Views: 8 Author: Site Editor Publish Time: 2020-08-26 Origin: Site
Using the wrong face mask not only gives a false sense of security, but may also put your life at risk. Learn to pick the face mask that is right for you in this article. Some common face masks available in stores may not provide sufficient protection against haze particles. Every face mask is constructed for a specific purpose. Below we look at some common face masks and offer some suggestions on the right masks you should get.
1. Can surgical mask protect me from the haze?
Common surgical masks are not designed to protect you from inhaling airborne bacteria,viruses and fine particles.
Surgical masks cannot provide adequate protection against fine particles present in smoke and haze.
Common surgical masks are meant to catch the wearer's own bodily fluids, such as saliva and nasal discharge.
For those who are healthy and would just like to use a surgical mask, they can do so, but if you are pregnant, a child, an elderly or have respiratory conditions, please use an N95 mask instead.
2. Who should use an N95 mask? When?
N95 masks are recommended for individuals who undertake prolonged and strenuous work outdoors when air quality is in the hazardous range ( PSI>300) .
N95 masks are also recommended for individuals who are outdoors when air quality is in the hazardous range.
N95 masks are not needed for short exposure, like commuting from home to school or work, travel from bus-stop to shopping mall.
N95 masks are also not needed in an indoor environment.
Elderly people and people with lung or heart problems should stop using a N95 mask if they feel uncomfortable.
Those with severe lung or heart problems who have difficulty breathing at rest or on exertion should not wear N95 masks. They should consult their doctor as to whether they should use the N95 mask.
Women in the 2nd and 3rd trimesters of pregnancy should not use the N95 mask for more than a short duration each time.
N95 masks are not certified for use in children, so children should try to stay indoors when air quality is in the hazardous range ( PSI >300).
3. Is the N95 mask an adequate protection against the haze? Does it protect against PM2.5?
N95 masks are designed to be sealed against the face of the wearer. This way, most of the air that the wearer breathes in has to go through the filter and not through the gaps between the mask and the wearer's face. Haze particles are predominantly made up of fine particles that are 2.5 microns or smaller (PM2.5). Studies have shown that N95 masks do provide good protection against the haze as they are at least 95 percent efficient against fine particles that are about 0.1 – 0.3 microns. It is even more efficient (99.5 per cent efficient) against particles that are 0.75 microns and larger.
4. What about children? Children's N95 masks are not available.
N95 masks are not designed for use on children or people with facial hair (e.g. beards), because it is difficult to achieve a proper fit, since these masks are designed to seal to the wearer's face. Children should therefore minimize outdoor activity at PSI levels above 100, and avoid all outdoor activity if 24-hour PSI levels reach higher than 300.
5. Are there different types of N95 masks in the market?
There are different brands of N95 masks in the market which have the same functionality.

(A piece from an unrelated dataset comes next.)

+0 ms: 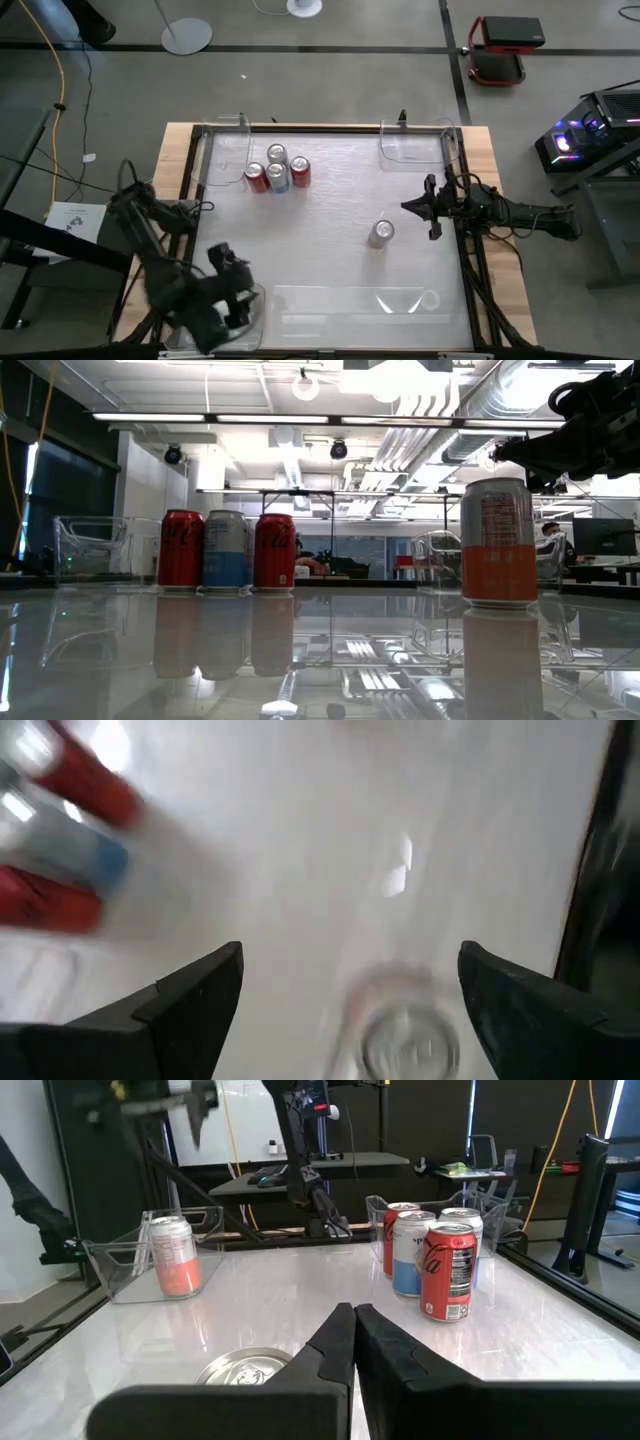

They come in different colours, shapes and sizes.
6. How would members of public know if the N95 or other types of masks meet safety and quality standards?
A NIOSH-approved mask is certified by the US National Institute for Occupational Safety and Health (NIOSH) to have 95% filter efficiency. A NIOSH-approved respirator has the following information printed on its packaging:
– the type of approval (e.g. N95)
– the manufacturer's name
A list of NIOSH certified N95 masks is available on NIOSH's website: http://www.cdc.gov/niosh/npptl/topics/respirators/disp_part/n95list1.html
EN149 is the European Standard for respiratory mask designed to reduce wearer's respiratory exposure to airborne contaminants such as particles, gases or vapours. Masks are classified in 3 classes depending on the ability to separate air-borne particles according to the FFP (Filtering Face Pieces). An European standard certified mask will have the following text printed on it:
– the CE mark
– EN 149:2001; the classification of the mask (e.g. FFP2)
– the manufacturer's name.
7. How does a consumer choose which mask to purchase?
Both the NIOSH-certified N95 masks or the EN-149 masks are designed to reduce wearer's respiratory exposure to airborne contaminants such as particles, gases or vapours. Consumers should perform a fit check to ensure a good fit.